• Competitor rules

    Please remember that any mention of competitors, hinting at competitors or offering to provide details of competitors will result in an account suspension. The full rules can be found under the 'Terms and Rules' link in the bottom right corner of your screen. Just don't mention competitors in any way, shape or form and you'll be OK.

Will we see 6Ghz cpu's?

Associate
Joined
14 Feb 2010
Posts
135
Problem is that power consuption increases exponentially with higher clock frequencies. eg, it costs less power to have 2 x 2GHz cores than it does 1 x 4GHz core. Obviously there's also a ceiling on how fast the silicon can switch. So basically it's better to do more per clock than increase clocks/s.
 
Associate
Joined
14 Feb 2010
Posts
135
Yes your correct that's how parallelization is typically done in applications. The problem here is you still need separate sections of code you can allocate to threads.

For example:

An email gateway thats reading emails, and applying some NLP (Natural Language Processing) logic to the email text. You can have a separate thread to receive/process each email. However if there is typically only 8 emails at a time to receive/process then any more then 8 CPU cores would be useless.

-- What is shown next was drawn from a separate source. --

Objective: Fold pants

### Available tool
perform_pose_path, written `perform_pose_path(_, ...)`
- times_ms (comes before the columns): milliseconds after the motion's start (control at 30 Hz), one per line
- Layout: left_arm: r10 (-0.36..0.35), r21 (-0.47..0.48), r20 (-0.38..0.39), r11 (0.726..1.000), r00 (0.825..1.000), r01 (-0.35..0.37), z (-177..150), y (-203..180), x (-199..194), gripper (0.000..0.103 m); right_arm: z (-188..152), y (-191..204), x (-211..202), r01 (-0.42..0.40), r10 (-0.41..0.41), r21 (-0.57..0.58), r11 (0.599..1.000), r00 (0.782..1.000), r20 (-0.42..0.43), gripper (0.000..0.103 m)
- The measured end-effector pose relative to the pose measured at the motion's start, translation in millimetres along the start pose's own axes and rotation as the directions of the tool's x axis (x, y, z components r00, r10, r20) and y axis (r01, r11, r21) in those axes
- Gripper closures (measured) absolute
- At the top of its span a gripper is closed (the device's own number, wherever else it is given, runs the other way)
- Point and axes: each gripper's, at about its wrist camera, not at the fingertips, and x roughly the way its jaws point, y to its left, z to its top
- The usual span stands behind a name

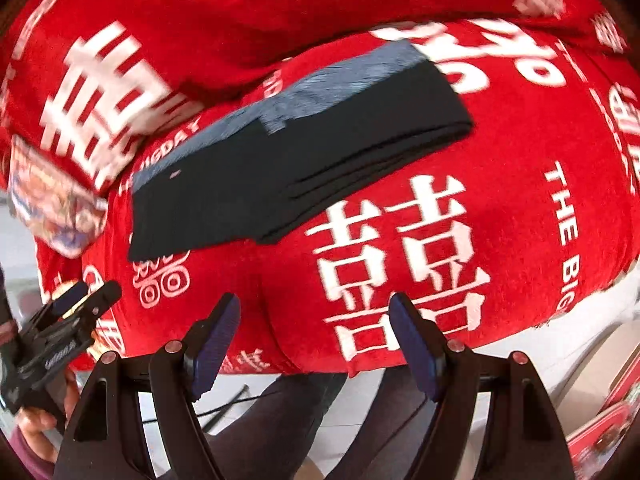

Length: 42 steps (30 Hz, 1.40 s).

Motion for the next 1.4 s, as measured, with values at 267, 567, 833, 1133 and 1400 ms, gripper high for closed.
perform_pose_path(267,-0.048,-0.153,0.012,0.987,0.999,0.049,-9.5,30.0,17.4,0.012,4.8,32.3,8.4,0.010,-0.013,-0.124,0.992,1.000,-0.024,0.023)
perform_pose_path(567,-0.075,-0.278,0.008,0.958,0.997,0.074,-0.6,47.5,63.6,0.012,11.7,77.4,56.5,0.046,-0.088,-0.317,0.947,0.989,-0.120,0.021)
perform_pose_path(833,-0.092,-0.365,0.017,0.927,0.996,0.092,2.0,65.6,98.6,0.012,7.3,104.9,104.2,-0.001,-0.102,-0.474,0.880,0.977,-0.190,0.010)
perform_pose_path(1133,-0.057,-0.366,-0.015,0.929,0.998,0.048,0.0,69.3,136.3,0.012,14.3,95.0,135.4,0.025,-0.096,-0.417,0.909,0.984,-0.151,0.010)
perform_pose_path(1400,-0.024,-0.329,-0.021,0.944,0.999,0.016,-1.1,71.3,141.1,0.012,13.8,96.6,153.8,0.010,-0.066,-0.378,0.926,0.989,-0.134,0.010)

.Net 4 framework does have support for multi core programming, however it's SIMD (Single Instruction Multiple Data) vector style processing, not MIMD. MIMD over multiple cores is the next big goal.

I'm certainly not denying the theoretical benefits of MIMD as you describe but in the meantime it's clear to us that most applications aren't making proper use of the current multi-core CPUs around. I agree that separating the the sections of code into logical standalone units suitable for threading is usually difficult and requires development effort. However it can usually be done with proper planning.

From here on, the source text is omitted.